I can say right off the bat that this is too complicated for me to even
think about in more detail than that, at the moment. I would be quite
happy if it's possible to unbind the PHY driver without the possibility
to rebind it, as a first step.

> > Finally, I have identified one more loose end still.
> > 
> > /**
> >  * of_phy_put() - release the PHY
> >  * @phy: the phy returned by of_phy_get()
> >  *
> >  * Releases a refcount the caller received from of_phy_get().
> >  */
> > void of_phy_put(struct phy *phy)
> > {
> > 	if (!phy || IS_ERR(phy))
> > 		return;
> > 
> > 	mutex_lock(&phy->mutex);
> > 	if (phy->ops->release)
> > 		phy->ops->release(phy);
> > 	mutex_unlock(&phy->mutex);
> > 
> > 	module_put(phy->ops->owner);
> > 	put_device(&phy->dev);
> > }
> > EXPORT_SYMBOL_GPL(of_phy_put);
> > 
> > This function is called by PHY consumers. A PHY provider can have
> > multiple consumers (example in the case of Ethernet: a QSGMII SerDes
> > lane has 4 MAC ports multiplexed onto it).
> > 
> > If a single consumer calls of_phy_put() to release its reference to the
> > SerDes lane, the phy->ops->release() method makes absolutely no sense.
> > There are 3 remaining consumers with handles to the lane! But we aren't
> > even telling the PHY which consumer has disappeared! It has nothing
> > useful to do with this information.
> > 
> > Looking at actual phy_ops implementations, what they want to know is
> > when _all_ consumers went away, not when individual consumers did.
> > So the phy->ops->release() call needs to be put somewhere which is
> > executed when all consumers disappear. If I were to guess, that would be
> > the phy_release() class callback, but this is completely untested.
> 
> Shouldn't phy->ops->release() keep track of users and decide when to
> destroy the resources? The rest seem fine as they simply drop references
> (I assume each user of shared phy will bump up references as needed?)

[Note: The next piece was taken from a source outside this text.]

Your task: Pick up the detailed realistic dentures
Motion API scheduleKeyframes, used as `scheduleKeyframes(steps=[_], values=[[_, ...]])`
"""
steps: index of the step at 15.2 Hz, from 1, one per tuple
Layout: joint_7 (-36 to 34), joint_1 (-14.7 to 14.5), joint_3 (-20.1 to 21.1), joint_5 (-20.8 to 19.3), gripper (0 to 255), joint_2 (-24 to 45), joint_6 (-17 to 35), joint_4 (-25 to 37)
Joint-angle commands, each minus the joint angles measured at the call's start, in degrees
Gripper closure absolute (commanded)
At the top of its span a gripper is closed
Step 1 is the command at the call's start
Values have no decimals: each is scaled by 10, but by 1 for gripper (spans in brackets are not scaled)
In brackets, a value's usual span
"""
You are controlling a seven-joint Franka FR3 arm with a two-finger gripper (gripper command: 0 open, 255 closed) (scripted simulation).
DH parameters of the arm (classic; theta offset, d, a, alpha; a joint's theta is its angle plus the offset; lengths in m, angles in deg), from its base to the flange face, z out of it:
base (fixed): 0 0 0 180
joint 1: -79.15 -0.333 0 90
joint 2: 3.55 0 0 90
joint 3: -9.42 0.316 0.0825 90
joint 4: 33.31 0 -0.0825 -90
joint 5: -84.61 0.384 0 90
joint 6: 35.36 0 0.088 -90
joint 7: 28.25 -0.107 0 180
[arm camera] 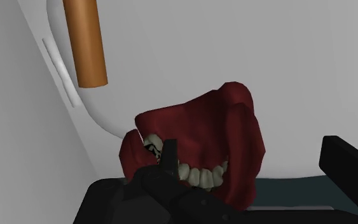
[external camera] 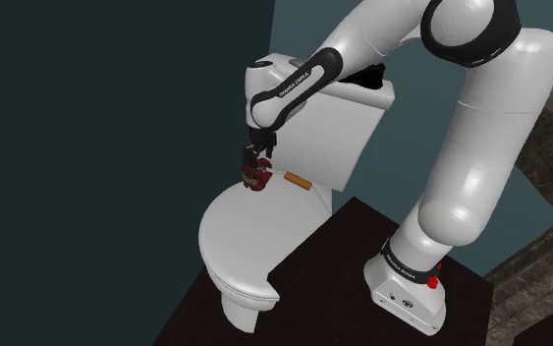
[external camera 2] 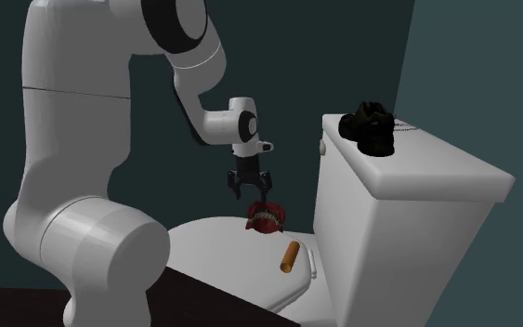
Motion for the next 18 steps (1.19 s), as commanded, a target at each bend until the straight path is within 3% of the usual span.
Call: scheduleKeyframes(steps=[1, 11, 12, 18], values=[[-6, -2, -1, -6, 0, 47, 14, 32], [-21, -7, -8, -19, 0, 108, 65, 41], [-20, -7, -8, -19, 255, 108, 65, 41], [-21, -7, -8, -19, 255, 108, 65, 41]])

AFAICS, the only instance is phy/ti/phy-am654-serdes.c: serdes_am654_release().

This undoes the effect of serdes_am654_xlate(), i.e. calls mux_control_deselect(phy->control).

The fact that phy_provider->of_xlate() has side effects on this
platform, rather than just return a struct phy * for a given struct
device_node * (as it's supposed to do), is "interesting".

I don't have extra info why the PHY maintainer didn't add extra phy_ops
for consumer_bind() and consumer_unbind() or something like that, to
make it clear that these calls are supposed to be _per consumer_.
Notice how the first of_xlate() call sets am654_phy->busy = true, and
second of_xlate() call is designed to fail due to am654_phy->busy.